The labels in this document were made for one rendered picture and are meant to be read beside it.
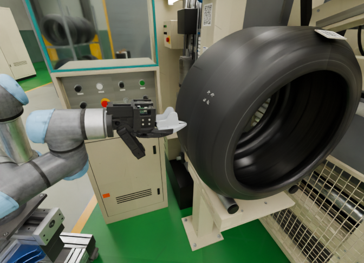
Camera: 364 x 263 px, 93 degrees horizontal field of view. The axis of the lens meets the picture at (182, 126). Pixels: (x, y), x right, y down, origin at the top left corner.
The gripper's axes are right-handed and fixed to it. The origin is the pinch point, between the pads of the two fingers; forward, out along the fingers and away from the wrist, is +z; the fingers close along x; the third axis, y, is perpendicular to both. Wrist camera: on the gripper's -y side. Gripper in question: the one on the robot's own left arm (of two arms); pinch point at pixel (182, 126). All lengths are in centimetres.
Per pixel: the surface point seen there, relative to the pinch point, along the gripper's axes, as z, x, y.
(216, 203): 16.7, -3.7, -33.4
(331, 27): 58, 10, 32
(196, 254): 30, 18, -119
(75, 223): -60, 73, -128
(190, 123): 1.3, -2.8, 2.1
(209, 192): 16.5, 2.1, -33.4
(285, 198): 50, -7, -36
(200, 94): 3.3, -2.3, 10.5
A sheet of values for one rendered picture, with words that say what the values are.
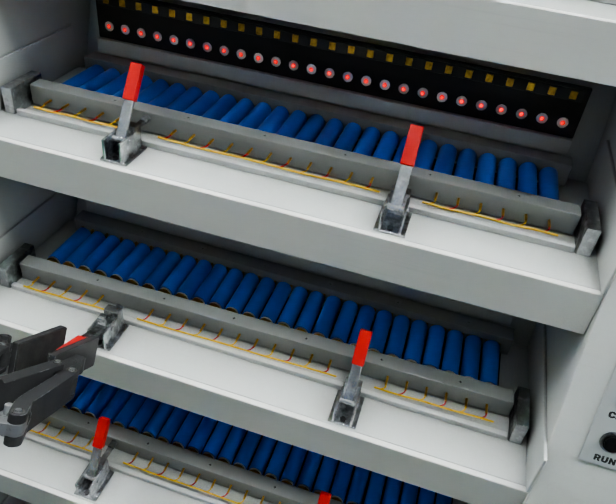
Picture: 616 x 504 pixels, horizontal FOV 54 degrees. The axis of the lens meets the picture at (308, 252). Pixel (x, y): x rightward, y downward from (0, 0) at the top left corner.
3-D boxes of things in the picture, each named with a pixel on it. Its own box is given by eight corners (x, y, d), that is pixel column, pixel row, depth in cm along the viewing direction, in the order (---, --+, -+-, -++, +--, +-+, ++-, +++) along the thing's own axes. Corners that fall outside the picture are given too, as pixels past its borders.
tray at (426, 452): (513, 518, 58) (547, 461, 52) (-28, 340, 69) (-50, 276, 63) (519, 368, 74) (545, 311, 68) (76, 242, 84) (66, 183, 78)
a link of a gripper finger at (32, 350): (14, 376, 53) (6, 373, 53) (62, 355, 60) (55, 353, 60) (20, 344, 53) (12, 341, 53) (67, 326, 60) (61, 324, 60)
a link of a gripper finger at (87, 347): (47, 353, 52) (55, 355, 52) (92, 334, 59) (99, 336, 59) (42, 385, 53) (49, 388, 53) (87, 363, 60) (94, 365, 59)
...
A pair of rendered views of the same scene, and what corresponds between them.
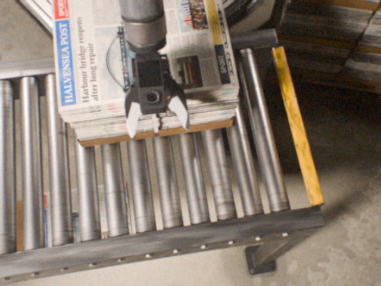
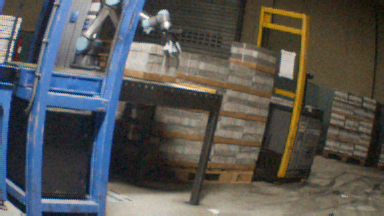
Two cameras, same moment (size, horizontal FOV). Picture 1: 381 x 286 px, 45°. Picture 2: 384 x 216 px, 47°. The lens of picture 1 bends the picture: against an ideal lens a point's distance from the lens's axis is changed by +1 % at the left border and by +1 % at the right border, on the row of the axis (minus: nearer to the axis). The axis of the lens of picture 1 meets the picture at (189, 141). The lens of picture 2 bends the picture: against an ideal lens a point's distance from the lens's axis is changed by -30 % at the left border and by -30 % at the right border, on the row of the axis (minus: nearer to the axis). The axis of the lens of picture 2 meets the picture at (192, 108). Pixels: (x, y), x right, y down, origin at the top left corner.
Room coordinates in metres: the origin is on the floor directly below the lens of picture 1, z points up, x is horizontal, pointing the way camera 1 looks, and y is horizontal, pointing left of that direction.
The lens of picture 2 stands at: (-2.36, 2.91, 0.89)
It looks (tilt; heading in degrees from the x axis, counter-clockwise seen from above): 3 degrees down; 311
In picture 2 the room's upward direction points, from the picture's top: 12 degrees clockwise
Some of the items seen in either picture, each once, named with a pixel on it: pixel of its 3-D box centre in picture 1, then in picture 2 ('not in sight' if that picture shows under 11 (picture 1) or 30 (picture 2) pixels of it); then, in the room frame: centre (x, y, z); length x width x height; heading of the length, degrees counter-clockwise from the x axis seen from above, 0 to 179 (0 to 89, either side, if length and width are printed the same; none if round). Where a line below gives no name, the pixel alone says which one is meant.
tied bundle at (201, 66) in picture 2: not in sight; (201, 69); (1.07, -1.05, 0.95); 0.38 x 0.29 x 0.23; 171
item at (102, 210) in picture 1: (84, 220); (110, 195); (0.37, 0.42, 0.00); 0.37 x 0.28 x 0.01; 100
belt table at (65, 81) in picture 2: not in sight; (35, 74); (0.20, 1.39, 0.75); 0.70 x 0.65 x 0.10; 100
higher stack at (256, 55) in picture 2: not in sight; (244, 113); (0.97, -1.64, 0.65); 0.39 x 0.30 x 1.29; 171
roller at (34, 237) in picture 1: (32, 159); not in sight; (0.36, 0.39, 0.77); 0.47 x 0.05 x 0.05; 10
* * *
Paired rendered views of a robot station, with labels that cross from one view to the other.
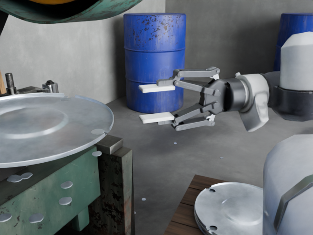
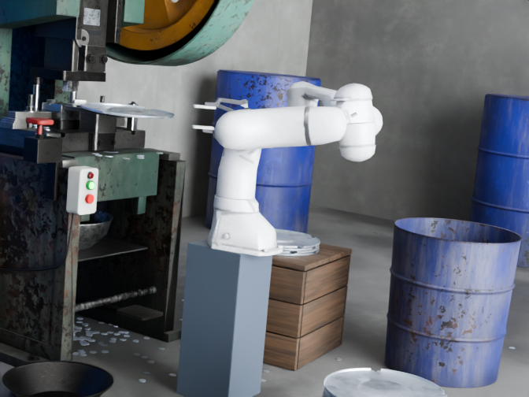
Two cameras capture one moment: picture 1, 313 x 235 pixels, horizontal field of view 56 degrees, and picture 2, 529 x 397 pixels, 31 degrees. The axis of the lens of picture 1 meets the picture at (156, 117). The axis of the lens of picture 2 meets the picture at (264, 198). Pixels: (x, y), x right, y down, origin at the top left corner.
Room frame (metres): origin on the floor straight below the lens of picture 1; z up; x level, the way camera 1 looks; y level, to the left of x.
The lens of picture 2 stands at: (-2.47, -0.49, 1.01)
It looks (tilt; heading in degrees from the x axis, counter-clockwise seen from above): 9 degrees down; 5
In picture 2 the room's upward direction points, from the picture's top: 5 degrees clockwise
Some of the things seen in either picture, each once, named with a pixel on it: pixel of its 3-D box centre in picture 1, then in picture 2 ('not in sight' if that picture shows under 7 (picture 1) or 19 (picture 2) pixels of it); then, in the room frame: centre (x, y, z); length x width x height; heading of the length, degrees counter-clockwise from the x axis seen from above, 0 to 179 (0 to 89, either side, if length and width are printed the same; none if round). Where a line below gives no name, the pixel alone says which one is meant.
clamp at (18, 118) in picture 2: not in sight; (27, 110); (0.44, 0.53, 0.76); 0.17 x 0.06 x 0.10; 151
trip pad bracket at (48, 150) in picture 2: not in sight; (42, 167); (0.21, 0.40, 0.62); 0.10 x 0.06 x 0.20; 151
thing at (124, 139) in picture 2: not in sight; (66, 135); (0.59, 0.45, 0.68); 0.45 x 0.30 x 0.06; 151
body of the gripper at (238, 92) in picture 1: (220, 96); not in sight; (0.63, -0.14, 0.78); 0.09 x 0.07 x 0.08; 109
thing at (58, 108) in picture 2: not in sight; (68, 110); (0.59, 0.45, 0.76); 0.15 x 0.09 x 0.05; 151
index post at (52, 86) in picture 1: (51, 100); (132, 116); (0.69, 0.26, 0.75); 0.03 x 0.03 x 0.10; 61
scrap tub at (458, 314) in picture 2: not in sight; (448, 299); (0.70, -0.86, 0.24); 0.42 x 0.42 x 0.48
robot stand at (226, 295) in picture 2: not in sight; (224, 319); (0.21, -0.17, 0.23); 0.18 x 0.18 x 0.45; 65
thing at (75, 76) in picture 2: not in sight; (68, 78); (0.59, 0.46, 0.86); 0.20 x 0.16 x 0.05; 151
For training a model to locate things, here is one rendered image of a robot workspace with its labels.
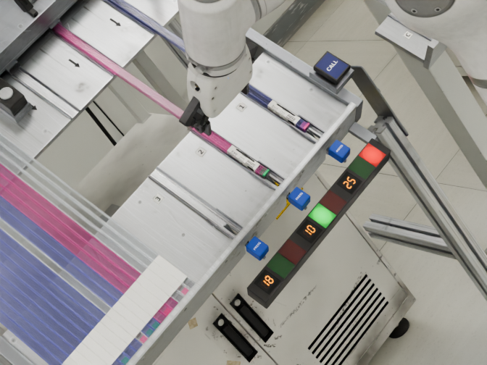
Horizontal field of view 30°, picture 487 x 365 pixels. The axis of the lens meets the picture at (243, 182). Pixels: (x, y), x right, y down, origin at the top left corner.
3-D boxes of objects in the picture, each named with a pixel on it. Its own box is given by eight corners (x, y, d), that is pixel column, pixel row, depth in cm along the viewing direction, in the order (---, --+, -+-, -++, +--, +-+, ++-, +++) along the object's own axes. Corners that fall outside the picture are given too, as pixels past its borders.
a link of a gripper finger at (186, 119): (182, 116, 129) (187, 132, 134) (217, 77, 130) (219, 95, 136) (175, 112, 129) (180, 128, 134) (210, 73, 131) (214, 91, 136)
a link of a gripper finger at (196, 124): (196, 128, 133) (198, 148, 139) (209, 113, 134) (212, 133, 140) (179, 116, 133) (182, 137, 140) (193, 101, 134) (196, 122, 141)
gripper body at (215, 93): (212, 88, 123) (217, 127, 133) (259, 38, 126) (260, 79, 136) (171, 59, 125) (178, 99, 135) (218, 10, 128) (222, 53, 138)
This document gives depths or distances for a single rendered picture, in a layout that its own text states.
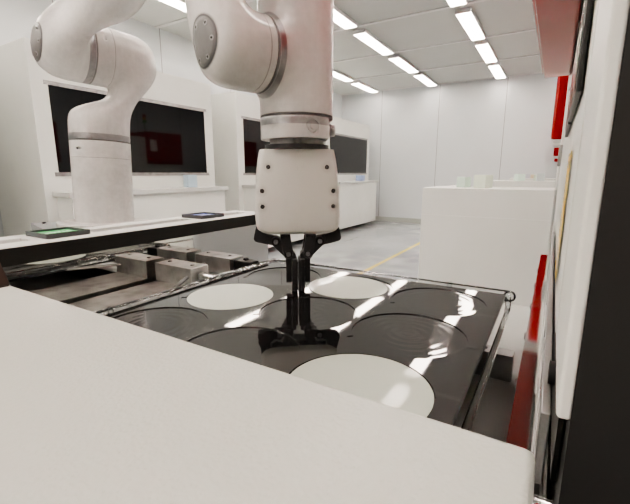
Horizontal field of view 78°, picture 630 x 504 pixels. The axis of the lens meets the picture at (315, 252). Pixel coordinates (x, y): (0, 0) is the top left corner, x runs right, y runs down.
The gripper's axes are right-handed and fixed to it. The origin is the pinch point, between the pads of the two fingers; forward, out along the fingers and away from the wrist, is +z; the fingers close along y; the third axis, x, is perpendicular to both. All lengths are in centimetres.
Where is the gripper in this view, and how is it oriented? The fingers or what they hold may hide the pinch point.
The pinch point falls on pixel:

- Exercise directions
Find the number of lines above that hold the word "document", then write that number by itself.

- Completed exercise
2